Rating:
4.5/5 Book Emojis!
Format Used:
Kindle Edition
Pages - 389
*Note: The views below are unbiased and solely my own. The copy of the book was personal and self-owned.
Review:
"I could recognize him by touch alone, by smell; I would know him blind, by the way his breaths came and his feet struck the earth. I would know him in death, at the end of the world.”
The Song of Achilles by Madeline Miller is a retelling of the Greek myth of Achilles and Patroclus (from the Iliad) where Patroclus, a young boy is banished from his father's kingdom on accidentally killing another boy, and sent as as an exile to Phthia where he meets Achilles- Aristos Achaion and the son of the king. The book spans across their boyhood and coming of age, growing up only to realise that their time together has come down to be placed in the Trojan War where their prophecies and fates will play out for the legends to speak of.

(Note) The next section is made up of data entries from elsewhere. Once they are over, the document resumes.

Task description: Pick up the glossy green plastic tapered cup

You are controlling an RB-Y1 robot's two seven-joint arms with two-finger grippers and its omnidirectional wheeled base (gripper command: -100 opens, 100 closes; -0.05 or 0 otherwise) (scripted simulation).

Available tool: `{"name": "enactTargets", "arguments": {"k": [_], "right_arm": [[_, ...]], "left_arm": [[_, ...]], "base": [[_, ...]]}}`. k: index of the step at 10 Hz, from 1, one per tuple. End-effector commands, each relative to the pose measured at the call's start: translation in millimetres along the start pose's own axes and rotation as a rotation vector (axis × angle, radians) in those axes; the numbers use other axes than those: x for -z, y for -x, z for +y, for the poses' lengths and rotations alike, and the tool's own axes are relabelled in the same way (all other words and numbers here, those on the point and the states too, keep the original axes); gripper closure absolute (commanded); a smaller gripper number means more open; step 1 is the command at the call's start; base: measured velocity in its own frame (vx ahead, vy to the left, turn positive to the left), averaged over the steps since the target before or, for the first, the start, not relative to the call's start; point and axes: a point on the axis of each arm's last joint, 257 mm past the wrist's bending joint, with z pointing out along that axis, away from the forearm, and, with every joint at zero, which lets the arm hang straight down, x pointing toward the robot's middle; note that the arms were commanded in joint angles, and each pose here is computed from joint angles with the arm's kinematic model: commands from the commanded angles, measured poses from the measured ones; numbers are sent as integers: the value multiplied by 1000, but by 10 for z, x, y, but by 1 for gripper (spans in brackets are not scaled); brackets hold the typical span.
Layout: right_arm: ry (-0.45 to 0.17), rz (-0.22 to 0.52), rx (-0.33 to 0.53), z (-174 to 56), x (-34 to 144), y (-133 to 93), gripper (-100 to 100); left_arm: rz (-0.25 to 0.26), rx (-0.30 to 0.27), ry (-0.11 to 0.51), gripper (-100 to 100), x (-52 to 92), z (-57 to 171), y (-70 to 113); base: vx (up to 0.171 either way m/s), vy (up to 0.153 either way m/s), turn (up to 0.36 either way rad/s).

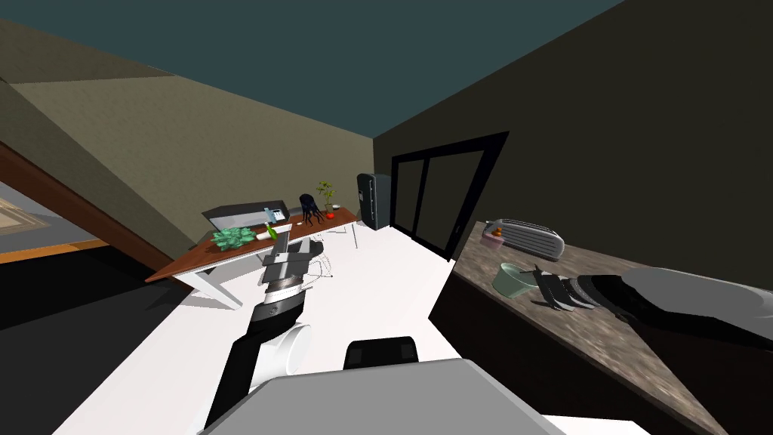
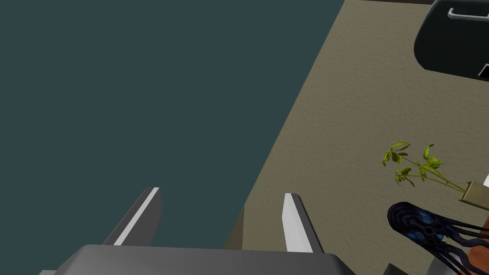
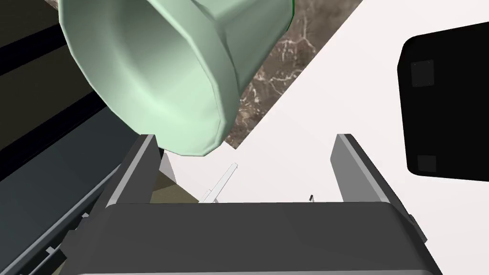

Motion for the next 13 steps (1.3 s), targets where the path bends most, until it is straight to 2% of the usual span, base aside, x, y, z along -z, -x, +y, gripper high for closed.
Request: {"name": "enactTargets", "arguments": {"k": [1, 4, 5, 8, 9, 10, 11, 12, 13], "right_arm": [[30, 62, 45, -18, 66, -182, -100], [112, 170, 111, 116, 183, -557, -100], [101, 160, 114, 60, 165, -505, -100], [143, 188, 115, 238, 195, -648, -100], [134, 183, 115, 183, 197, -623, -100], [135, 184, 115, 191, 197, -627, 0], [133, 185, 123, 226, 234, -721, -100], [130, 186, 114, 269, 270, -814, -100], [132, 185, 131, 269, 270, -814, -100]], "left_arm": [[0, 0, 0, 0, 0, 0, 0], [0, 0, 0, 0, 0, 0, 0], [0, 0, 0, 0, 0, 0, 0], [0, 0, 0, 0, 0, 0, 0], [0, 0, 0, 0, 0, 0, 0], [0, 0, 0, 0, 0, 0, 0], [0, 0, 0, 0, 0, 0, 0], [0, 0, 0, 0, 0, 0, 0], [0, 0, 0, 0, 0, 0, 1]], "base": [[56, 25, 72], [77, 25, 60], [55, 8, 29], [8, -7, 6], [0, 0, 0], [0, 0, 0], [58, 5, -34], [127, 37, -74], [103, 41, -36]]}}
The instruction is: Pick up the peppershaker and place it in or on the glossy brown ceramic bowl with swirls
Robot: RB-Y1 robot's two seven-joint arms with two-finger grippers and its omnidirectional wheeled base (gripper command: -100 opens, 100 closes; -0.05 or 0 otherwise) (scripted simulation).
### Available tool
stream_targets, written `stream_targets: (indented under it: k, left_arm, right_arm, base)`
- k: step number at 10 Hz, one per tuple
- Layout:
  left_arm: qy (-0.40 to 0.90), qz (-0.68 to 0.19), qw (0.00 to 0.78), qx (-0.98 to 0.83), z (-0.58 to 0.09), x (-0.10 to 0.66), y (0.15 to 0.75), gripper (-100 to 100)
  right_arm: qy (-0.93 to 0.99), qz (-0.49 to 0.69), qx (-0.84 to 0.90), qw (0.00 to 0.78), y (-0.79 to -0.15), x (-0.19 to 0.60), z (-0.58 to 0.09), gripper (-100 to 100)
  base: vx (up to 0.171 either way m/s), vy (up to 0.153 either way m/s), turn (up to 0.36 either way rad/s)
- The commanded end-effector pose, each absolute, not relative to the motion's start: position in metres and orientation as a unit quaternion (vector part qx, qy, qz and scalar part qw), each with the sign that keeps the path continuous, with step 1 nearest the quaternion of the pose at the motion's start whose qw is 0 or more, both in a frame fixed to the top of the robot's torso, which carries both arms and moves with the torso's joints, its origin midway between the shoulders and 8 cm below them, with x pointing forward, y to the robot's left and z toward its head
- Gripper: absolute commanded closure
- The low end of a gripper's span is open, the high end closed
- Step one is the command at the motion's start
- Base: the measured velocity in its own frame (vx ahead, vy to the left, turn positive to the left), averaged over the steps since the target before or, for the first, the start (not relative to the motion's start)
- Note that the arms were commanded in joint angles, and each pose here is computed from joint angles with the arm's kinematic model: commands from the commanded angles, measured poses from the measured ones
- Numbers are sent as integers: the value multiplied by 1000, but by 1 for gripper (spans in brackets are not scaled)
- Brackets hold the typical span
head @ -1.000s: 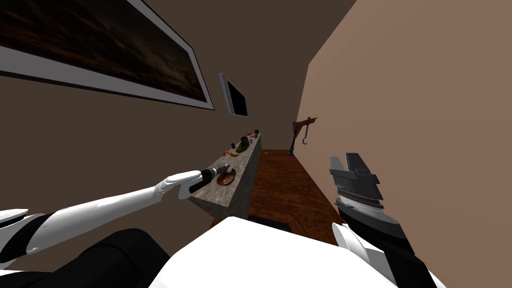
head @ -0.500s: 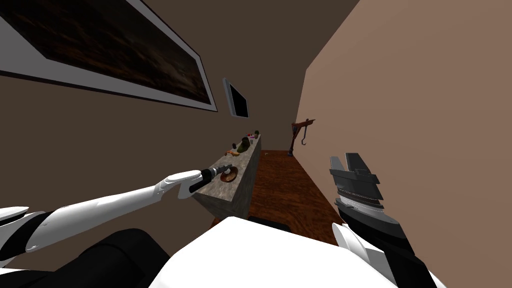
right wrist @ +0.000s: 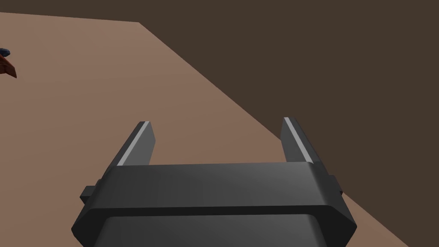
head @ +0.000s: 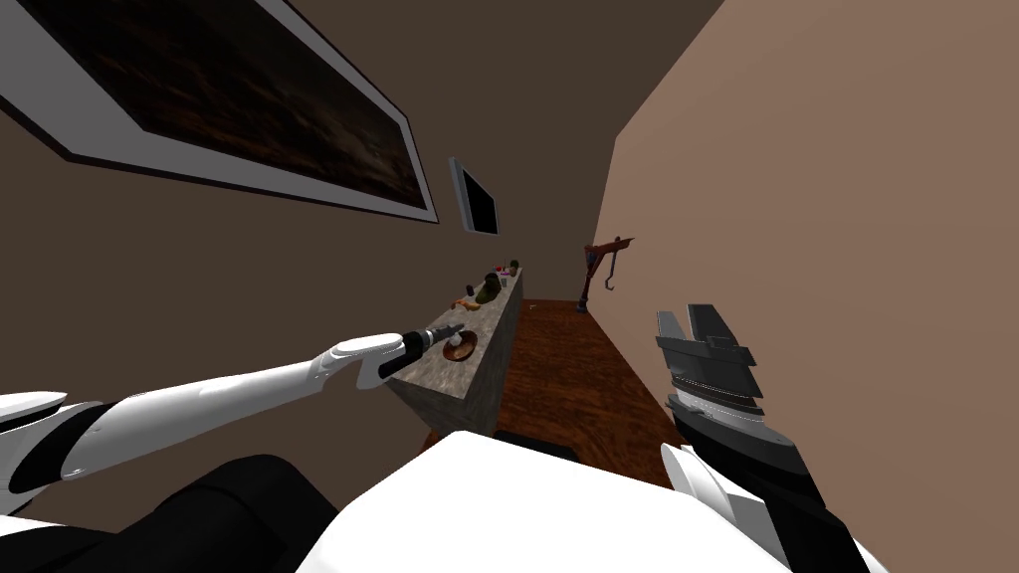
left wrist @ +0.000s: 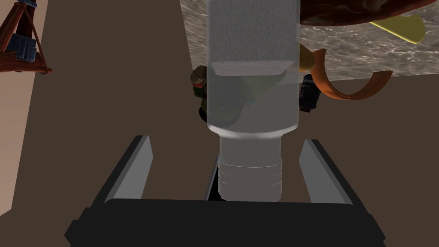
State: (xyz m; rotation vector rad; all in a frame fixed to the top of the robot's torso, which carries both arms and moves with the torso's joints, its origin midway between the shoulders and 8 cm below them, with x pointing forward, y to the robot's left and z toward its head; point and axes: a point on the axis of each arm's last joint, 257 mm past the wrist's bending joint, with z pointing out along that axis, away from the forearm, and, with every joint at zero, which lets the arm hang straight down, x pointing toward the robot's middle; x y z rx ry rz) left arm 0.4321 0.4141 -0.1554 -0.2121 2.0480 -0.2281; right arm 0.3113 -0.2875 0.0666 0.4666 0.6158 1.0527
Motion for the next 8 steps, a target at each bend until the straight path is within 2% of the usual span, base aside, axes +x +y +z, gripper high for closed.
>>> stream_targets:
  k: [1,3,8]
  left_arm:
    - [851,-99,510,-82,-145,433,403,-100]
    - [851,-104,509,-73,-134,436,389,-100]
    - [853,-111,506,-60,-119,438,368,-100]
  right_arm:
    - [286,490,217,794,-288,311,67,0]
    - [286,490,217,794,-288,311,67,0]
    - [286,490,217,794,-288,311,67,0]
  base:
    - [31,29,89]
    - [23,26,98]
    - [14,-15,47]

Madeline Miller has done a great job in adding a life to the legendary myth of the two people whose relationship was speculated as a controversial topic for centuries, by historians. The writing of this book was extremely personal and the reason why it is so successful, what I believe, is how she has a deep spiritual connection with every person in this myth. She knows the characters well, which is why she's able to give them the voices they need to be so deeply resonating with the readers. She has empathised and in a way, almost transformed herself in writing as half-god Achilles or the exiled underdog Patroclus or the stone-cold sea nymph Thetis or the senile but wise Peleus or the obnoxious and selfish Agamemnon and every single person whom we come across.
I, a person who passionately studies Greek and Roman Mythology, took about a month to finish this book since I had to fact-check and read beyond the pages of every single incident. And lo and behold, I was absolutely mesmerised by how perfectly this book was able to depict the immensely intimate, warm-blooded and pure relationship between Achilles and Patroclus. The way Madeline weaves her sentences into personalised emotions for the two as well as everyone/everything around them, I was swooning with each paragraph. It's powerful and yet adequately soft for a legendary myth.

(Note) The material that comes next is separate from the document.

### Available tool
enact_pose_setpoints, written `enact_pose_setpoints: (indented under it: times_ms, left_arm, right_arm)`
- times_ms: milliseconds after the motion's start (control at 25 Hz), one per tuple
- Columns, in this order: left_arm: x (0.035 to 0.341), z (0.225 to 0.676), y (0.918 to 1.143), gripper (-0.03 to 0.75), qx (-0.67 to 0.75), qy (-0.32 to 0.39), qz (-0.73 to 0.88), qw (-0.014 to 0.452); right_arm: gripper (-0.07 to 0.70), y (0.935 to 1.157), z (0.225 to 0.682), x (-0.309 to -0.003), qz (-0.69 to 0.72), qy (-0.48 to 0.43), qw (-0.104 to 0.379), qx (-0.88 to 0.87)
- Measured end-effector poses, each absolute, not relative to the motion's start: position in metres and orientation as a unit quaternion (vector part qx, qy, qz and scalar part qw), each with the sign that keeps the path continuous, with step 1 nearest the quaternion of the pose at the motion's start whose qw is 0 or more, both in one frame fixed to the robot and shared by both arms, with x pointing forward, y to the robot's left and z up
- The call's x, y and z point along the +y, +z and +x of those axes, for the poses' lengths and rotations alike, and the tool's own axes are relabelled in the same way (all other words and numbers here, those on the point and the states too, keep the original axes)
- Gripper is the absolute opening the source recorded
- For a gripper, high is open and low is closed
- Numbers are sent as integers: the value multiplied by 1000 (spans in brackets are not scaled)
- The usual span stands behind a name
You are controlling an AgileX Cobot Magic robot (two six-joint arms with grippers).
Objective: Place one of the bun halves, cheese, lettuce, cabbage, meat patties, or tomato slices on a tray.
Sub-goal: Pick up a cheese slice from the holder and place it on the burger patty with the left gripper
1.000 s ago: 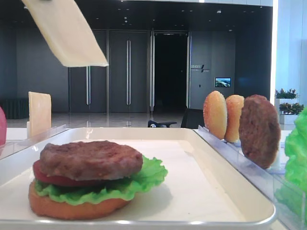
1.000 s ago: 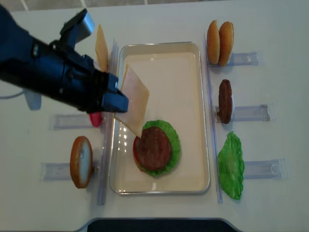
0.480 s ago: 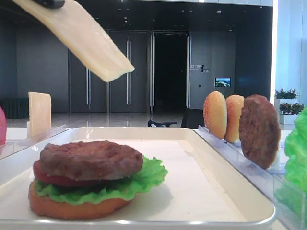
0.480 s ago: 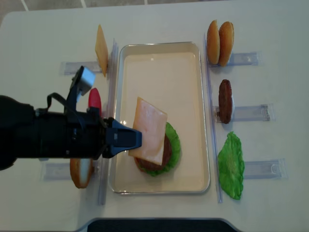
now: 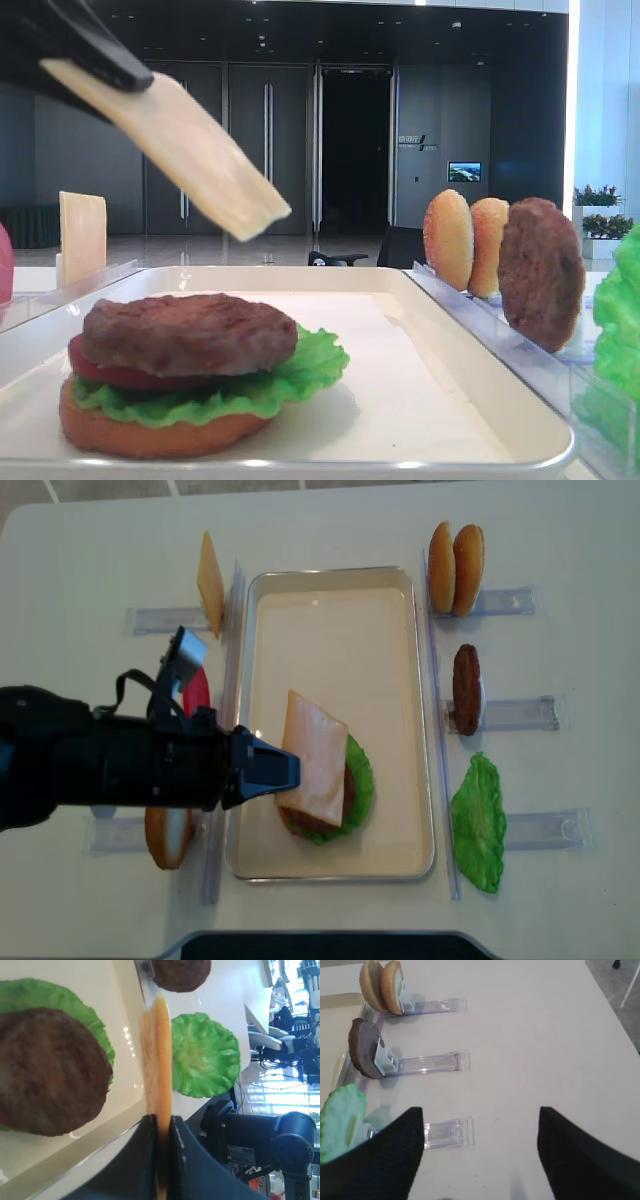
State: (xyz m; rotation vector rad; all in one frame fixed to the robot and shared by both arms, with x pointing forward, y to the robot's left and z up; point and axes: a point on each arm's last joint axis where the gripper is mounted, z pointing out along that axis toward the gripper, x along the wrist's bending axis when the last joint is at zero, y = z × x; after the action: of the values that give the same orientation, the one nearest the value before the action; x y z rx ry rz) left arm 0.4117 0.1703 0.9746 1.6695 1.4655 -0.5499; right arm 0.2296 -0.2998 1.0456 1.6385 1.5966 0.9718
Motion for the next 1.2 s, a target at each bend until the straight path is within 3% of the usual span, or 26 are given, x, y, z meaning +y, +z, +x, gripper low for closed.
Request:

I wasn't able to give a 5-star rating for small discomforts I felt in reading two particular scenes that childish and written in a rush (respectively): Achilles in the palace of Lycomedes and the very last scene of the book. Despite that and the fact that I knew how the myth ends, the author was successful in leaving me devastated with her writing and character-building skills. The way she moulds her writing to accommodate romance, war, coming-of-age, parenting, sex and travel: all wrapped up inside the golden veil of Homeric Greek is magnificent.
Conclusion: This is one cultured gay story based on a Greek myth. What else do I have to say for someone to pick it up and read it and wail with me? Nothing.